Ethylene, unlike the rest of the plant hormones is a gaseous hormone. Like abscisic acid, it is the only member of its class. Of all the known plant growth substance, ethylene has the simplest structure. It is produced in all higher plants and is usually associated with fruit ripening and the triple response. The triple response on dark grown pea seedlings includes, reduced stem elongation, increased stem thickening, and horizontal growth habit.

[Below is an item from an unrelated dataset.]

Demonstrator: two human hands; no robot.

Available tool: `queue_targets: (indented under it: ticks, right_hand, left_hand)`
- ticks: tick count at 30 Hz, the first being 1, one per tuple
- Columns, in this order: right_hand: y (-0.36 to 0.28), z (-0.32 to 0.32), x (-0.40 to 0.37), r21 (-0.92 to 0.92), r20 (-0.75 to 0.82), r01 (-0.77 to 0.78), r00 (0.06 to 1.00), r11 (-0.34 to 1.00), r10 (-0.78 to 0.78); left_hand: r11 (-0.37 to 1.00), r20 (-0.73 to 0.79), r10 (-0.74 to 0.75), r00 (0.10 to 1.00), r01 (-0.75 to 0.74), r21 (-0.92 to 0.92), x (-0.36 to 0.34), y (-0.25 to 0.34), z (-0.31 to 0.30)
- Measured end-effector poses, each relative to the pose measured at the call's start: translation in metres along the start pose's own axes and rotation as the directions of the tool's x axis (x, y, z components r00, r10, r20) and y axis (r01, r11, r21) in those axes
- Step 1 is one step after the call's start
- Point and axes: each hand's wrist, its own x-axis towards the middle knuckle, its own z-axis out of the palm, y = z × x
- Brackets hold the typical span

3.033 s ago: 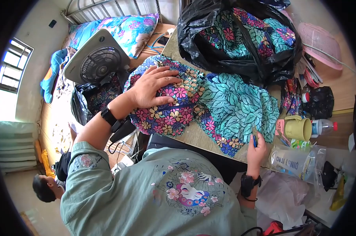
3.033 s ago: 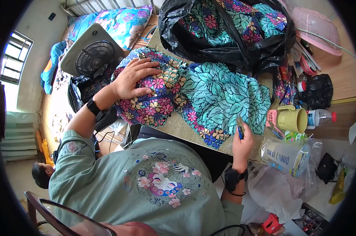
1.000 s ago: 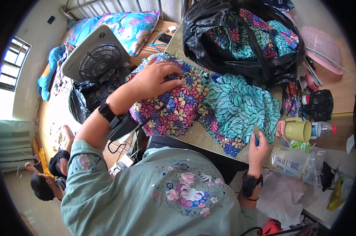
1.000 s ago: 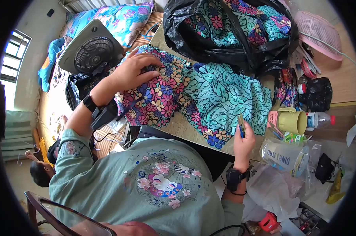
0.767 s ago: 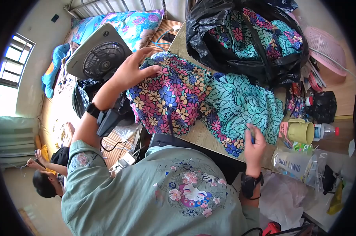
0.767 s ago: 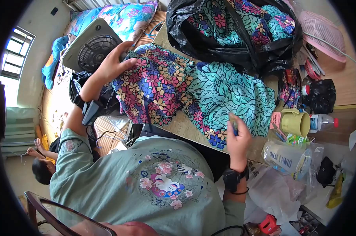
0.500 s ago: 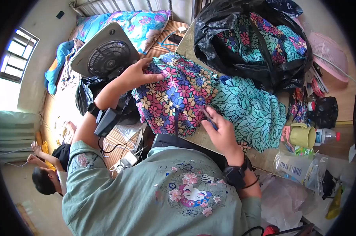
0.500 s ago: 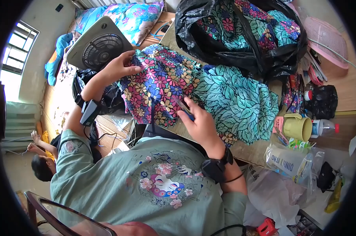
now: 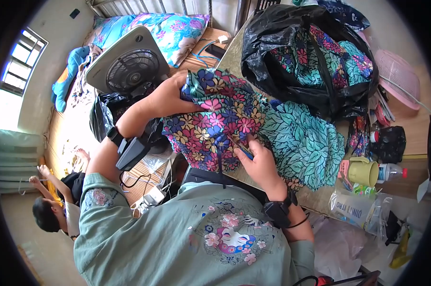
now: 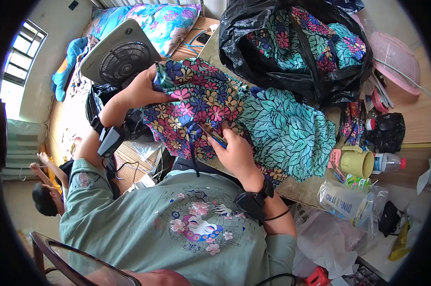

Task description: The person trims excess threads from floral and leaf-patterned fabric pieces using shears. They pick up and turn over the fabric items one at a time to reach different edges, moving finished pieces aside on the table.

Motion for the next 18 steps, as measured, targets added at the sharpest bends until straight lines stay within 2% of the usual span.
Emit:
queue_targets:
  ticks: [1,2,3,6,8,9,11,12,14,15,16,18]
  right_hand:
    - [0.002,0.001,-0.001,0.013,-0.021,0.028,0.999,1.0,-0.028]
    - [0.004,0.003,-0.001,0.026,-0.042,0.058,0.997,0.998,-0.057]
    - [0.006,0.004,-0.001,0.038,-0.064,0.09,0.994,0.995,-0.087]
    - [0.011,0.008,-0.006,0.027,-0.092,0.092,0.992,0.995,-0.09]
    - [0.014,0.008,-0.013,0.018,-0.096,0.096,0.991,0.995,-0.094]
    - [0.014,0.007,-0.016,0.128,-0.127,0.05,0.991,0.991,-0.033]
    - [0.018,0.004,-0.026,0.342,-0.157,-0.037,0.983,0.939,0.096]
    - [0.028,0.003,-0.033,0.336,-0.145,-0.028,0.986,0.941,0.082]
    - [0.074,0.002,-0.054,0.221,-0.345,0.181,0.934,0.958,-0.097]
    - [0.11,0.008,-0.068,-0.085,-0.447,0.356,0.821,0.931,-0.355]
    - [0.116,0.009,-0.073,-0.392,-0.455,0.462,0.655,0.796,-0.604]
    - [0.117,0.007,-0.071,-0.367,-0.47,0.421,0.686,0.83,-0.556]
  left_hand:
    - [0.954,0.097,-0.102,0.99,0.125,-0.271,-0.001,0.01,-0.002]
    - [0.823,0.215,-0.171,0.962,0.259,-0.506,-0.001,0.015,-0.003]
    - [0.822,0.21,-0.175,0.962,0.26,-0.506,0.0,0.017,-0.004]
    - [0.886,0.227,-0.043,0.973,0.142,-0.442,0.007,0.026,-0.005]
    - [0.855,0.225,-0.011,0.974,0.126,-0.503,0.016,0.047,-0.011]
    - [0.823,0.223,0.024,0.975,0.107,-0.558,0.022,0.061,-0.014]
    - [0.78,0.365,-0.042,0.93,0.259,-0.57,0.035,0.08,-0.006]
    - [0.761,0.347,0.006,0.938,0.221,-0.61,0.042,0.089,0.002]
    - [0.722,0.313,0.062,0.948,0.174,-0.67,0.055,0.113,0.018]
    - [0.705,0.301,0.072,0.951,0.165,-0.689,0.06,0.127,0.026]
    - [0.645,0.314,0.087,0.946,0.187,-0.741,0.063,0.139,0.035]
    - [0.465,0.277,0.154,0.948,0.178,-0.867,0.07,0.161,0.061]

Biosynthesis and transport
Ethylene is produced by almost all parts of higher plants. In general, meristematic regions are active sites for ethylene, biosynthesis. The rate of production also depends on the type of tissue and stage of development. Its synthesis increases in tissues undergoing senescence or ripening. Ethylene biosynthesis is increased by stress conditions such as drought, flooding, chilling, or mechanical wounding. Auxins also promote ethylene synthesis. Being a gas ethylene moves by diffusion from its site of synthesis.
The amino acid methionine is the precursor of ethylene. In the first step of ethylene biosynthetic pathway, methionine is converted into S-adenosylmethionine (AdoMet). The rate-limiting step In the pathway is the conversion of AdoMet to 1-Aminocyclopropane-1-carboxylic acid (ACC), which is catalyzed by the enzyme ACC synthase. The last step in the pathway is the conversion of ACC to ethylene. This step requires oxygen and is catalyzed by the enzyme ACC oxidase. Amino ethoxy-vinyl glycine and amino-oxyacetic acid block the biosynthetic pathway of ethylene. Both inhibit the conversion of AdoMet to ACC. The cobalt ion also acts as an inhibitor of ethylene biosynthesis, blocking the conversion of ACC to ethylene.
• Abscission: The shedding of leaves, fruits, flowers, and other plant organs is termed abscission. It occurs at a specialized layer of cells – the abscission layers. Auxin apparently prevents leaf abscission by maintaining cells in the abscission zone insensitive to ethylene. When auxin levels in the leaf decline, the tissues become sensitive to ethylene that promotes abscission by producing and secreting cellulases and other enzymes.
• Flowering: Ethylene induces flowering in mango and pineapple family (Bromeliaceae). In monoecious plants that have separate male and female flowers, ethylene may change the sex of developing ﬂowers. The promotion of female flower formation in cucumber is one example of this effect.
• Epinasty: The downward curvature of leaves that occurs when the upper adaxial) side grows faster than the lower (abaxial} side is termed epinasty. Ethylene induces epinasty.
• Rooting: Ethylene induces adventitious root and root hair formation. Root hairs are tubular projections originating from a specialized subset of root epidermal cells that increase the surface area of the roots, thereby increasing their absorptive capacity for water and nutrients.
• Fruit ripening: Ethylene accelerates the processes associated with ripening in many fruits. A dramatic increase in ethylene production also accompanies the initiation of ripening. All fruits that ripen in response to ethylene exhibit a characteristic respiratory rise before the ripening phase called a climacteric. Apples, bananas, ‘and tomatoes are examples of climacteric fruits. In contrast, fruits such as citrus fruits and grapes do not exhibit the respiration and ethylene production rise and are called noncalimacteric fruits.
Ethylene signaling pathway
Ethylene binds to membrane-bound receptors. Ethylene receptors are grouped in a family of ﬁve members (EFRI, ETR2, ERS1, ERS2, EIN4), which have similarity to two-component regulators from bacteria. These receptors are present on the plasma membrane (except receptor ETR1 which present on endoplasmic reticulum). These are negative regulators. Binding of ethylene inactivates the receptors. Ethylene receptors are dimeric transmembrane proteins which function as histidine kinases. Ethylene receptors have an extracellular domain, which contains a copper atom that binds ethylene, and an intracellular histidine-kinase domain. The binding of ethylene inactivates ethylene receptors, inhibiting the kinase domain and the downstream signaling pathway emanating from it. In its unbound, active state, the receptor activates CTR1 (Constitutive Triple Response), a serine-threonine kinase. CTR1 initiates a protein kinase cascade similar to MAP-kinase signaling pathway. CTR1 is equivalent to a MAP-kinase. The activation of MAP-kinase pathway leads to the inactivation of gene regulatory proteins in the nucleus that is responsible for stimulating the transcription on of ethylene-responsive genes. The binding of ethylene to the receptors inactivates this signaling pathway by preventing the interaction of CTR1 and ETR, thereby turning these genes on. Trans-cyclooctene and 1~methyl cyclopropene act as an inhibitor of ethylene action because they block ethylene action because they block ethylene binding to its receptor.